Pengumuman tersebut disampaikan oleh Wakil Perdana Menteri (PM) sekaligus Menteri Perdagangan dan Perindustrian Singapura Gan Kim Yong pada Kamis (10/7/2025).
Dikatakan bahwa bantuan itu akan tersedia untuk jangka waktu terbatas selama dua tahun.
Baca juga: Tolak Ditekan Tarif Trump, Indonesia Lanjutkan Diskusi dengan AS
"Bantuan akan mendukung perusahaan-perusahaan yang melakukan ekspor ke luar negeri atau beroperasi di pasar luar negeri dan terdampak oleh kebijakan tarif," jelasnya, dikutip dari Xinhua.

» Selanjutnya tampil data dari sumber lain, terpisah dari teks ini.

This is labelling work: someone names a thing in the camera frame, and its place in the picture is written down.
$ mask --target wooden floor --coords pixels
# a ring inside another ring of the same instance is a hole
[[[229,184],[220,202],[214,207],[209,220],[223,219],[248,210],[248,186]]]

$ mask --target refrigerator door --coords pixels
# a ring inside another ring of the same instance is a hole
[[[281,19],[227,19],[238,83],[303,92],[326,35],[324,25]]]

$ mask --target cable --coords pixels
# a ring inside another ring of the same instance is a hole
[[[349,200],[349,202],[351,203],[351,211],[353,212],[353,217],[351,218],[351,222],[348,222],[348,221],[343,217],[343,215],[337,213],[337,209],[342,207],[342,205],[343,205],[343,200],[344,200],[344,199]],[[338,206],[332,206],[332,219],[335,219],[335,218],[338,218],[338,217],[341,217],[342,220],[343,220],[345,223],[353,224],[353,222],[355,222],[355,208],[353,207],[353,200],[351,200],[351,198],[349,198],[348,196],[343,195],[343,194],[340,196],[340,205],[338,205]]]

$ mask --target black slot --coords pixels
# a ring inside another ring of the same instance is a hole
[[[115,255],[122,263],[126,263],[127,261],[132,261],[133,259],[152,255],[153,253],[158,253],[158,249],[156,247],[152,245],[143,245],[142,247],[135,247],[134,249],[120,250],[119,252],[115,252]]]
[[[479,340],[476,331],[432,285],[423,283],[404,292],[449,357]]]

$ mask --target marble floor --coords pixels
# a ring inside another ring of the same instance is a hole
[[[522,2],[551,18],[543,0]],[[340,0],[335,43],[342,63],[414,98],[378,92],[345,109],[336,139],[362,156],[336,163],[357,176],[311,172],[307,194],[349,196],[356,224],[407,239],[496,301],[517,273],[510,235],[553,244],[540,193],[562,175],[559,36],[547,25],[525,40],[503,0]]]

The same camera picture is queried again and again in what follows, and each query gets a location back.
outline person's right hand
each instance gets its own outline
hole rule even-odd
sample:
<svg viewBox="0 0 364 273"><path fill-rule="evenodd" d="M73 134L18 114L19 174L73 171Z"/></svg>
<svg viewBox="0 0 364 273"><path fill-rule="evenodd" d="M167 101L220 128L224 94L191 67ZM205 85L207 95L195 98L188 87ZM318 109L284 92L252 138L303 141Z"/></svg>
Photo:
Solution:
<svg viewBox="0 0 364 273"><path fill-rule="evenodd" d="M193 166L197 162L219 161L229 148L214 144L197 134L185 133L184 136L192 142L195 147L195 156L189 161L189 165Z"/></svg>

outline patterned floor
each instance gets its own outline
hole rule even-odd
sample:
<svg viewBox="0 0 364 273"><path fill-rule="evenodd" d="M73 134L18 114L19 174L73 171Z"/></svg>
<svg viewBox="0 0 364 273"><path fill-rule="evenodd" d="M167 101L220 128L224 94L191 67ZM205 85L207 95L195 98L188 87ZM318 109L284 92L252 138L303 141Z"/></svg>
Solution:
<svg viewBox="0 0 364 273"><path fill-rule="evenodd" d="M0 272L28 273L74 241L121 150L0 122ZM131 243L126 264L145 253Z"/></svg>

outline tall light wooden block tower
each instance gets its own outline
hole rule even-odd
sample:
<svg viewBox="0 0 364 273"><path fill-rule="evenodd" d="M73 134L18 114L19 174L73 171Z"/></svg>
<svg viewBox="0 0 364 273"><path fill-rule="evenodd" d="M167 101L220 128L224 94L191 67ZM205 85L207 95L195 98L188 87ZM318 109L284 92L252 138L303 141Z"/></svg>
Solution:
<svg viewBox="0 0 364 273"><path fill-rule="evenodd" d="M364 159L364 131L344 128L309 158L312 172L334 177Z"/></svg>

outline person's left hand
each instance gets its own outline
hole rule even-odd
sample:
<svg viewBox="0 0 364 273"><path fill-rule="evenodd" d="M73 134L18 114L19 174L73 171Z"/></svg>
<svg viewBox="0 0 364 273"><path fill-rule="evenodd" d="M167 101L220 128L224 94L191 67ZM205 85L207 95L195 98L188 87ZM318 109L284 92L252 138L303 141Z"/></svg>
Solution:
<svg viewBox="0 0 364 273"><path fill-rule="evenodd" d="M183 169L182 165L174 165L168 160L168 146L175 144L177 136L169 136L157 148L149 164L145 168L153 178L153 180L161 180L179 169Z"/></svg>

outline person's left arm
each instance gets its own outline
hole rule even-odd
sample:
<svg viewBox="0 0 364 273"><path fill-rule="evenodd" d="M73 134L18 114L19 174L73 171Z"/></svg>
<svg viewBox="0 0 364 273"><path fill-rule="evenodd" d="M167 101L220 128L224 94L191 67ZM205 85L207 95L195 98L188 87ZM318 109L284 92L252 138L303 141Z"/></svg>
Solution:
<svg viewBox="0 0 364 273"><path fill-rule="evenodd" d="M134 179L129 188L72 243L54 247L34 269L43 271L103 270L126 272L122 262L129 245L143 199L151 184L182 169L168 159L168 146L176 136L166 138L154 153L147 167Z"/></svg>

Bantuan di antaranya dapat dipakai untuk membiayai layanan seperti konsultasi perjanjian perdagangan bebas dan kepatuhan perdagangan, panduan hukum dan kontraktual, serta optimalisasi rantai pasokan dan diversifikasi pasar.
"Perusahaan-perusahaan yang memiliki operasional manufaktur, baik di luar maupun di dalam negeri Singapura, juga dapat menerima bantuan untuk biaya rekonfigurasi, termasuk biaya logistik dan penyimpanan inventaris," jelas Wakil PM Singapura.
Inisiatif tersebut ia umumkan dalam konferensi pers terkait perkembangan terbaru dari Satuan Tugas Ketahanan Ekonomi Singapura (Singapore Economic Resilience Taskforce).
Itu adalah badan yang dibentuk pada April untuk membantu bisnis dan para pekerja menghadapi ketidakpastian yang bermunculan akibat kebijakan tarif Amerika Serikat (AS).
Langkah-langkah tambahan meliputi perluasan akses terhadap layanan bimbingan karier dan dukungan pendanaan sementara yang ditingkatkan untuk sertifikasi dasar di bidang sumber daya manusia.
Baca juga:
- 3 Permintaan AS agar Tarif Impor Indonesia Dihapus, Apa Saja?
- Tarif Pasang Listrik Baru PLN untuk Meteran Token Daya 450 dan 900 Watt
- Dampak Trump Tetapkan Tarif Impor 32 Persen bagi Indonesia Menurut Ekonom
Gan, yang juga menjabat sebagai chairman satuan tugas itu, memperingatkan bahwa putaran terbaru tarif AS di bawah pemerintahan Donald Trump akan memperpanjang ketidakpastian global dan tantangan bagi perekonomian di seluruh dunia.
"Hal itu pada akhirnya semakin menghambat arus perdagangan dan membebani pertumbuhan ekonomi," ucapnya.